After all, there is a big opportunity for companies to cash in on what is becoming an obsession for some parents: the desire to secure a place in a selective state school for their child.

Kotecha\'s website is a sign of just how concerned parents are. He set it up as a private resource for his son to help him practise for the entry exam into a local grammar school.

Before Kotecha realised what was happening, the website was receiving 500 hits a day. When he sent out a note saying that he was shutting it down he received almost 1,000 emails asking him not to. Five years, on the site receives a quarter of a million unique visitors a year – mainly parents from the two highest socio-economic groups.

Those most interested are the ones living in or close to areas such as Kent, Essex and Lincolnshire that still have the 11-plus and a high concentration of grammar schools. But elsewhere there is also a battle raging to win places in individual grammar school that set their own entrance exams. For Kotecha, the New Labour mantra of "education, education, education" has warped into "postcode lottery, private tutors, fees".
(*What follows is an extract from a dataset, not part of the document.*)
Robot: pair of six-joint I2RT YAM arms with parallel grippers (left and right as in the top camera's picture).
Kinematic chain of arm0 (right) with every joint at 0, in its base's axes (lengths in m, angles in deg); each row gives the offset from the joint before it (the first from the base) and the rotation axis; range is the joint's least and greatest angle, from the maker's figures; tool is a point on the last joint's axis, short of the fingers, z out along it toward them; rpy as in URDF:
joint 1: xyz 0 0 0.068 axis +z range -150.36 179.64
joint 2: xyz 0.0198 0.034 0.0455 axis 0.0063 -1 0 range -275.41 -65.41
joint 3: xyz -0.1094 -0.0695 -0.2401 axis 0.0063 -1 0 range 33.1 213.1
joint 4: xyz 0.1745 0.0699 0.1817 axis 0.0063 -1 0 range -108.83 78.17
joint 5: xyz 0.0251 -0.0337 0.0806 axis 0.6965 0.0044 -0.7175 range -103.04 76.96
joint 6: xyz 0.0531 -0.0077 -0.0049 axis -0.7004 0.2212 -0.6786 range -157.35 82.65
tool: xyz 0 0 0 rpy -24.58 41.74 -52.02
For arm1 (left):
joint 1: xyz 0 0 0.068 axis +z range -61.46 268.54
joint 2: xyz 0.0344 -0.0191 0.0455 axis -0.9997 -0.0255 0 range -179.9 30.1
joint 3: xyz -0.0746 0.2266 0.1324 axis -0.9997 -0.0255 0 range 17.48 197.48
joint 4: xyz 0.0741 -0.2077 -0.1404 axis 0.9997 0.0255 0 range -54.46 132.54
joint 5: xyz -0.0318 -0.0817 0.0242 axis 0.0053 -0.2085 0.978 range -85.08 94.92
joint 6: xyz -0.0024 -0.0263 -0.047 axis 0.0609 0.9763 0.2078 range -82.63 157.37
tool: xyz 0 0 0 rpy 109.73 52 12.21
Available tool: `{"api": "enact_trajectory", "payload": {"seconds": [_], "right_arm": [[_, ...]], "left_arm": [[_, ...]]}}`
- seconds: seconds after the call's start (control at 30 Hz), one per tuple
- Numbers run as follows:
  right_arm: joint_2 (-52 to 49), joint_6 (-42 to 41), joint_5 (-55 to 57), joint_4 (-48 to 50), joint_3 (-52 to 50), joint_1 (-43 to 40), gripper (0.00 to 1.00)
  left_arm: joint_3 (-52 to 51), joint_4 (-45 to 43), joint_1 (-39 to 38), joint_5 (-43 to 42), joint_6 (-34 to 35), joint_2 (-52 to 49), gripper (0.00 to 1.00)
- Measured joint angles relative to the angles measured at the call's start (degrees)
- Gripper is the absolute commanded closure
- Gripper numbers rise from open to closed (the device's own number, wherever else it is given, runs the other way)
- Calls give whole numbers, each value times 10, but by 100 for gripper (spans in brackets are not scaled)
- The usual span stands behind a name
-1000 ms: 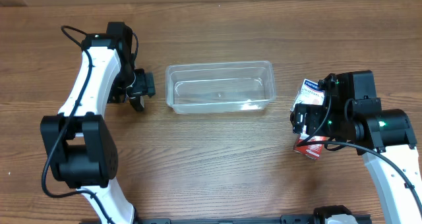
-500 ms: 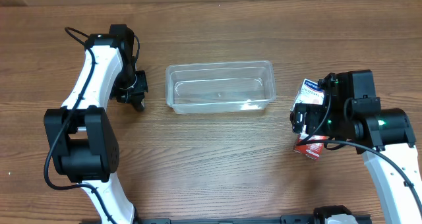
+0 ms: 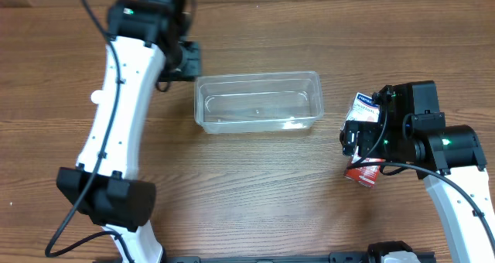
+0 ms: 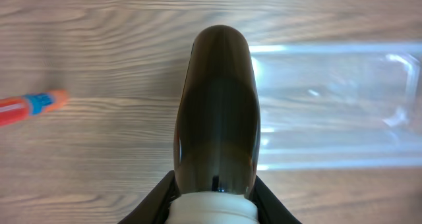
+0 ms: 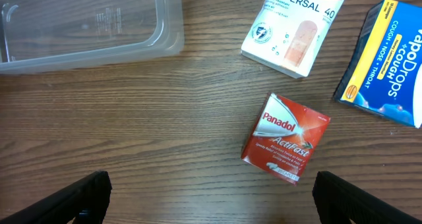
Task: Pack container
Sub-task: 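Carry the dark bottle into the container's left end and release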
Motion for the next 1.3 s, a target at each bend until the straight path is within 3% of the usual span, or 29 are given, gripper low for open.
{"api": "enact_trajectory", "payload": {"seconds": [0.13, 0.53, 0.67, 0.73, 1.03, 1.17, 1.3], "right_arm": [[0, 0, 0, 0, 0, 0, 0], [0, 0, 0, 1, 0, 0, 0], [0, 0, 0, 0, 0, 0, 0], [0, 0, 0, 0, 0, 0, 0], [0, 0, 0, 0, 0, 0, 0], [0, 0, 0, 0, 0, 0, 0], [0, 0, 0, 0, 0, 0, 0]], "left_arm": [[-6, -6, -43, -5, 9, -12, 88], [-11, -9, -45, -5, 16, -176, 86], [-13, -10, -45, -5, 16, -206, 71], [-14, -11, -45, -5, 16, -213, 57], [-12, 0, -45, -7, 24, -213, 51], [34, 37, -45, -7, 24, -211, 48], [90, 76, -44, 12, 25, -162, 33]]}}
Others said that the spurt in demand was driven by dissatisfaction with comprehensive schools. "The question must be asked: why are these parents driven by hook or by crook to get their children into a grammar school?" said Robert McCartney, the QC who chairs the NGSA.

"Because they offer an education that is worthwhile and because of the failure of many comprehensives."

Back in Billericay, Williams agreed that parents had been turned off by what they considered the poor state of comprehensive education that failed to challenge their children. If pupils came under pressure while studying for the 11-plus, then it was an important lesson, she added: "Because there is pressure in the real world."

In these final weeks before the exam, Williams\' pupils will be practising for a minimum of two hours a day and a maximum of six: "I am blunt with parents. I tell them this is the most challenging exam their child will do – because it is the only exam they will never be able to resit."

Williams, who tutors for 50 hours a week, said there was a culture of secrecy about tutoring. "I have seen parents lie to other parents about it and deny they have had a tutor. They won\'t pass my details on to other parents in the school. It is bizarre."

Williams, who says she "loves" her work, describes tutoring as the best job she has ever had.

The most fulfilling day is national-offer day in March, when her pupils get their results and find out (always, so far) that they have secured a place at a grammar school.

Others, opposed to selective education, brand it "national rejection day": when the vast majority of those who took the 11-plus are told they have failed.

One thing is clear: the issue that stirs up such a passionate debate is also one that is creating a thriving industry for private tutors up and down the country.